(Beginning of INPUT)

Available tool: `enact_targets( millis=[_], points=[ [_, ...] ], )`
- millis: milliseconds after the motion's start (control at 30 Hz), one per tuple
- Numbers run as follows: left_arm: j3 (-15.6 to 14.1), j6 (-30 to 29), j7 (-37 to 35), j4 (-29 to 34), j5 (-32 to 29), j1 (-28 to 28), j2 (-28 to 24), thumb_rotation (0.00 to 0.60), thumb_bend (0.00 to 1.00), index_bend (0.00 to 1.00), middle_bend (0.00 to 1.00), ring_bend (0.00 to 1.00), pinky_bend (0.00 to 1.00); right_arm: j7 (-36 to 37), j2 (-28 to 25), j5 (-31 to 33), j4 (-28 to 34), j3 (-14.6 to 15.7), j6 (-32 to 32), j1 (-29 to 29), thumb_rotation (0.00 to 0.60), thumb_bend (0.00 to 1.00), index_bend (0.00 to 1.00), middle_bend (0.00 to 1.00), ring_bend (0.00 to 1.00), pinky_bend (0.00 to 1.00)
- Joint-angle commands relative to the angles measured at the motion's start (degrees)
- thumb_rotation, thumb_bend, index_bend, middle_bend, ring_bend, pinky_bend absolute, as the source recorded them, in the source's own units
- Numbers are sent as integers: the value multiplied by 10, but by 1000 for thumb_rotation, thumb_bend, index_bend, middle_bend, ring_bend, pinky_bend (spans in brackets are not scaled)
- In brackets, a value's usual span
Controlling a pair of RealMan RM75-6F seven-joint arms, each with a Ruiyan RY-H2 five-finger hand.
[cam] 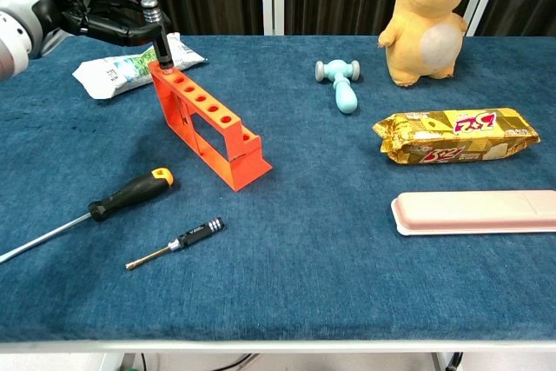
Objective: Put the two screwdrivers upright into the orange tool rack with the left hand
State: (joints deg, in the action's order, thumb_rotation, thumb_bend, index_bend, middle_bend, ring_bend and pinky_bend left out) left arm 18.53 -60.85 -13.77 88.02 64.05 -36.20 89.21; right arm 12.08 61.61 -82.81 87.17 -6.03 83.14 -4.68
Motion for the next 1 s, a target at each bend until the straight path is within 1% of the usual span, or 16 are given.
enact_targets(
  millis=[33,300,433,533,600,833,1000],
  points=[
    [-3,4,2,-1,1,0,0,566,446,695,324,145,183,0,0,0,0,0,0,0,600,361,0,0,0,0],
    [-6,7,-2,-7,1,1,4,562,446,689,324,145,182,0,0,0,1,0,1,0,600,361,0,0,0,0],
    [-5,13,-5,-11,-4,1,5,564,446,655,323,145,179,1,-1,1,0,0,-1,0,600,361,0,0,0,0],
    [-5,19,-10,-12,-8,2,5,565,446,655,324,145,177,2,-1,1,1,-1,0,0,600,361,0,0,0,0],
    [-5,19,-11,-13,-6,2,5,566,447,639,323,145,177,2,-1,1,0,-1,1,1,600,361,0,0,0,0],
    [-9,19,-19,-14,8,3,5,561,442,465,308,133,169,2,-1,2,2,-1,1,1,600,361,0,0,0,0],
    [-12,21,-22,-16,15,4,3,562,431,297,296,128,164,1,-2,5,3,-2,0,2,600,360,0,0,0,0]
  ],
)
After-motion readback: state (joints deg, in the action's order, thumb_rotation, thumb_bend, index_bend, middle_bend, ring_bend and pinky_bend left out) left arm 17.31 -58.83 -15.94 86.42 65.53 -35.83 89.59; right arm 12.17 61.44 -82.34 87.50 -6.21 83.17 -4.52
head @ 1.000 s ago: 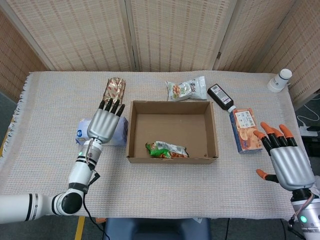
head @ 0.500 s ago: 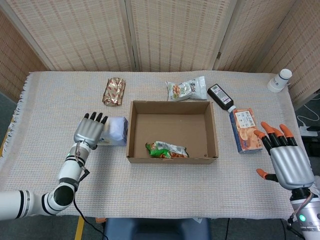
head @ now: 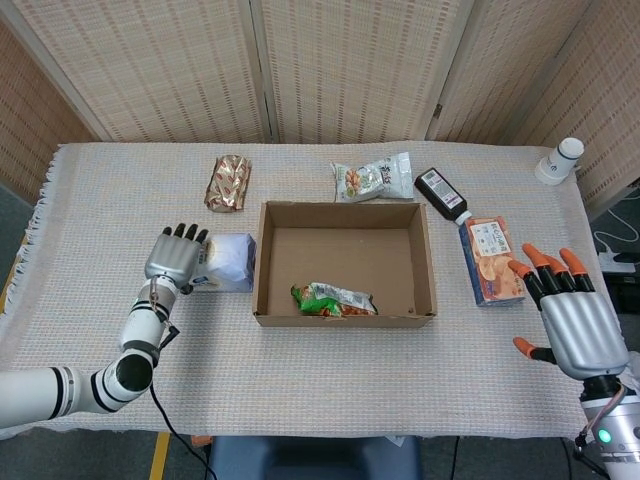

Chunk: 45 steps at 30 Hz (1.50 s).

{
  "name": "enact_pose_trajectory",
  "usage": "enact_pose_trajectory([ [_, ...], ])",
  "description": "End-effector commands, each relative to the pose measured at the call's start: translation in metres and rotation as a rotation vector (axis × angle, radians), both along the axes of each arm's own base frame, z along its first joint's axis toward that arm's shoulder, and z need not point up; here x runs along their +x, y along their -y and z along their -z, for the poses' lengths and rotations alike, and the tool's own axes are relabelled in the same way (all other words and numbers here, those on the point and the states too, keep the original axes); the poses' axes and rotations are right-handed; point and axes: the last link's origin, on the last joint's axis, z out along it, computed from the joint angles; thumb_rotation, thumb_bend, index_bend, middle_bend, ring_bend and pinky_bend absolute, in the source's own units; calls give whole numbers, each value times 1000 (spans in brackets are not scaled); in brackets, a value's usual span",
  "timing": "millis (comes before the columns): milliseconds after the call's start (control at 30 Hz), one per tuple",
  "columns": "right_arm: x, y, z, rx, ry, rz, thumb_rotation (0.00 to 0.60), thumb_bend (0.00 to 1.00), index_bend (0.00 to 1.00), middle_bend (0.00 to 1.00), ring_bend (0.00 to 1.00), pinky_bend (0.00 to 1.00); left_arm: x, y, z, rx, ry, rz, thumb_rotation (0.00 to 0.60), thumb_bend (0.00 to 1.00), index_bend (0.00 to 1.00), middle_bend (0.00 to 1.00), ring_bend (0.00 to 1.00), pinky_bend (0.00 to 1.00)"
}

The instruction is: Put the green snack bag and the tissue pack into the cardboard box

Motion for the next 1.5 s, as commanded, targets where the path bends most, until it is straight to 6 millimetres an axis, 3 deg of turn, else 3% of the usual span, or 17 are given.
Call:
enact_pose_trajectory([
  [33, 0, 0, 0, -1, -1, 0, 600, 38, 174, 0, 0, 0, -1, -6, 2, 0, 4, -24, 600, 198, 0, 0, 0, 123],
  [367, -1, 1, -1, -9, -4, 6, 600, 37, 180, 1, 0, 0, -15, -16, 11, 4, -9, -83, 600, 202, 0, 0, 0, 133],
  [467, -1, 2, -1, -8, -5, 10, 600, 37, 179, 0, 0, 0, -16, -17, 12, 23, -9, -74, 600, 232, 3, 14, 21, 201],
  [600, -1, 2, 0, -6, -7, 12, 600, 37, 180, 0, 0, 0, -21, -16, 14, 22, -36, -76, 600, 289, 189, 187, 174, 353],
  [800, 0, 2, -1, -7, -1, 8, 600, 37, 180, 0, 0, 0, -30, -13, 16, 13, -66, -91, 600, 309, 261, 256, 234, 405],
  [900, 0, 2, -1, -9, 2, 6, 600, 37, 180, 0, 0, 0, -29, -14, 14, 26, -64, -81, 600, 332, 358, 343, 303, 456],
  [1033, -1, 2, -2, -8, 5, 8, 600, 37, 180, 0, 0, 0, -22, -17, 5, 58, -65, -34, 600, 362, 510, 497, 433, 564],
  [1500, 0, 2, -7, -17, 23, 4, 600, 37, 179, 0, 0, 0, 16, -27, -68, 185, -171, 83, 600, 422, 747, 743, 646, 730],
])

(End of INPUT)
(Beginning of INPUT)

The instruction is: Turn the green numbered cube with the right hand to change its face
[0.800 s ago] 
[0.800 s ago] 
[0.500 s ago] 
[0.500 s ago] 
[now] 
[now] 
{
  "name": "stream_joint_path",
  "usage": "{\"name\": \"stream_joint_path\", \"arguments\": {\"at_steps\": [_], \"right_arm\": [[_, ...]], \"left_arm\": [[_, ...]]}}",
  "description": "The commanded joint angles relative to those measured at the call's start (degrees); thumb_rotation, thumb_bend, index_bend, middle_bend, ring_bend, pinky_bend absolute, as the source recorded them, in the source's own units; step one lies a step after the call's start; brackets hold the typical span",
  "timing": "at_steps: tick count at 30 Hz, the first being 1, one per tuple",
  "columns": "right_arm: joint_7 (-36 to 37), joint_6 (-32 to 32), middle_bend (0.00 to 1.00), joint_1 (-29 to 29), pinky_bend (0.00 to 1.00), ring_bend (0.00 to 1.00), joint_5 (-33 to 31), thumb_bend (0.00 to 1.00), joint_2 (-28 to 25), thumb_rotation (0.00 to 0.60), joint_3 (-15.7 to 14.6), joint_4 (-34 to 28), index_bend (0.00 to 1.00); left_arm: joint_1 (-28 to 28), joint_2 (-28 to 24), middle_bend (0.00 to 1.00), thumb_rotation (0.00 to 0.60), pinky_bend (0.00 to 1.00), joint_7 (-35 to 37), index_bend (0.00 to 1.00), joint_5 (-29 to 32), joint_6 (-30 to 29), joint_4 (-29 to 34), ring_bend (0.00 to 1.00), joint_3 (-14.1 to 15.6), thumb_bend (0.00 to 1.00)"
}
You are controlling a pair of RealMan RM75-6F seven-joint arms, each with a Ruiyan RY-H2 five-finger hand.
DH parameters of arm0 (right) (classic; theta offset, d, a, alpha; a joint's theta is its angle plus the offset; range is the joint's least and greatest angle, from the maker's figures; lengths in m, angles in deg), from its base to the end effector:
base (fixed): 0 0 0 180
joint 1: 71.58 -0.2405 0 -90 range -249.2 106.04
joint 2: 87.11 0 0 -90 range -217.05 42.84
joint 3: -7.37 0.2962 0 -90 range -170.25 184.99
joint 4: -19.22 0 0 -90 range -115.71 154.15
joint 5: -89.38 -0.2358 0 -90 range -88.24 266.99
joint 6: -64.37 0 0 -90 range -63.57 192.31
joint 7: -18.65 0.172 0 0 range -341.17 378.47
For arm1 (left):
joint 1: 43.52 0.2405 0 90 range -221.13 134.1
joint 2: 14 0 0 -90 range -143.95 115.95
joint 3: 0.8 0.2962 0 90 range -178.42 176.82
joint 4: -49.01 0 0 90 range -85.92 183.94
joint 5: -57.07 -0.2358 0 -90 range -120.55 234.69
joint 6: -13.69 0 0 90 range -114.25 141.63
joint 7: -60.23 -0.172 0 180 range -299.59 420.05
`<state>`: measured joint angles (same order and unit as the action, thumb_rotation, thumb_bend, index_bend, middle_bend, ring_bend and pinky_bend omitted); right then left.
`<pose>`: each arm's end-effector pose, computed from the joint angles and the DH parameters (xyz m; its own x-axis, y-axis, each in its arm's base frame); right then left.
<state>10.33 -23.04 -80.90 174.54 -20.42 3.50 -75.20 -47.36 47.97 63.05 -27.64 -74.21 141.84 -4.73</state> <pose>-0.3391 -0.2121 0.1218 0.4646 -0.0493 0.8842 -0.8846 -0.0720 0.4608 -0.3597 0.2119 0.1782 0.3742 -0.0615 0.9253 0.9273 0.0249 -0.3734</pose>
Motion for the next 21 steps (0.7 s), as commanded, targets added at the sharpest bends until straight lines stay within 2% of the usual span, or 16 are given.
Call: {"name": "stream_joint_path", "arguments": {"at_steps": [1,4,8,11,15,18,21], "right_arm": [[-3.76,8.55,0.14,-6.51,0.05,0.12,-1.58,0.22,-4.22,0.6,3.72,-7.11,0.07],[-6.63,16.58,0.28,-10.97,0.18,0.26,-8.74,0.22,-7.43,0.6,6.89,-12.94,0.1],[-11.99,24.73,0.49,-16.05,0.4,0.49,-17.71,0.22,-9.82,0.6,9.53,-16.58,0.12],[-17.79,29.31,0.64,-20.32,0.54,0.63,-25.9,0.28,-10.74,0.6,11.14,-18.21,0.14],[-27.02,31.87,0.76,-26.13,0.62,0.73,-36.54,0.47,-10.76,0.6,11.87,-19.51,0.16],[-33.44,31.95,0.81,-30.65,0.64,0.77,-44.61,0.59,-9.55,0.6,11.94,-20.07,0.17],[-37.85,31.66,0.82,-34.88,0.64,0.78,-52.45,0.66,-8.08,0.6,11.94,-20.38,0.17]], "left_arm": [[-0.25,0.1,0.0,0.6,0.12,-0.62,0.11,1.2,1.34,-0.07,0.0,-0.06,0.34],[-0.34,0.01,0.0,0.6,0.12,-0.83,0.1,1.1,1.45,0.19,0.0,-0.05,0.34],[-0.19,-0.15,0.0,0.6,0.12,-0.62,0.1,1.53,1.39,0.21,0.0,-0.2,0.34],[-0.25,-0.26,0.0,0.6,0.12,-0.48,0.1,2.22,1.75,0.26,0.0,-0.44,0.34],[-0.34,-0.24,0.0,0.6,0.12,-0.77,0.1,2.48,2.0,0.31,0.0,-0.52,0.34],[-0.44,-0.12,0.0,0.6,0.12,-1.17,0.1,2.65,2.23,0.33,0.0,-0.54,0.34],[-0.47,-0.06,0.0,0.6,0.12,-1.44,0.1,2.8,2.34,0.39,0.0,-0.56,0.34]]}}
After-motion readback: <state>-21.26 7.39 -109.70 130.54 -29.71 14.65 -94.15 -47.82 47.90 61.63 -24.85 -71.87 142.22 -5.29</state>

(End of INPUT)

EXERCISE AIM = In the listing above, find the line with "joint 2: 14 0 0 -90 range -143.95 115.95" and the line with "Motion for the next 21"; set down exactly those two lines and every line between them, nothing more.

RESPONSE TO THE TASK =
joint 2: 14 0 0 -90 range -143.95 115.95
joint 3: 0.8 0.2962 0 90 range -178.42 176.82
joint 4: -49.01 0 0 90 range -85.92 183.94
joint 5: -57.07 -0.2358 0 -90 range -120.55 234.69
joint 6: -13.69 0 0 90 range -114.25 141.63
joint 7: -60.23 -0.172 0 180 range -299.59 420.05
`<state>`: measured joint angles (same order and unit as the action, thumb_rotation, thumb_bend, index_bend, middle_bend, ring_bend and pinky_bend omitted); right then left.
`<pose>`: each arm's end-effector pose, computed from the joint angles and the DH parameters (xyz m; its own x-axis, y-axis, each in its arm's base frame); right then left.
<state>10.33 -23.04 -80.90 174.54 -20.42 3.50 -75.20 -47.36 47.97 63.05 -27.64 -74.21 141.84 -4.73</state> <pose>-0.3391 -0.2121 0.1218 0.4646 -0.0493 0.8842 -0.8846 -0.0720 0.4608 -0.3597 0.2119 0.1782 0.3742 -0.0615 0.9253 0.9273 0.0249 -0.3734</pose>
Motion for the next 21 steps (0.7 s), as commanded, targets added at the sharpest bends until straight lines stay within 2% of the usual span, or 16 are given.

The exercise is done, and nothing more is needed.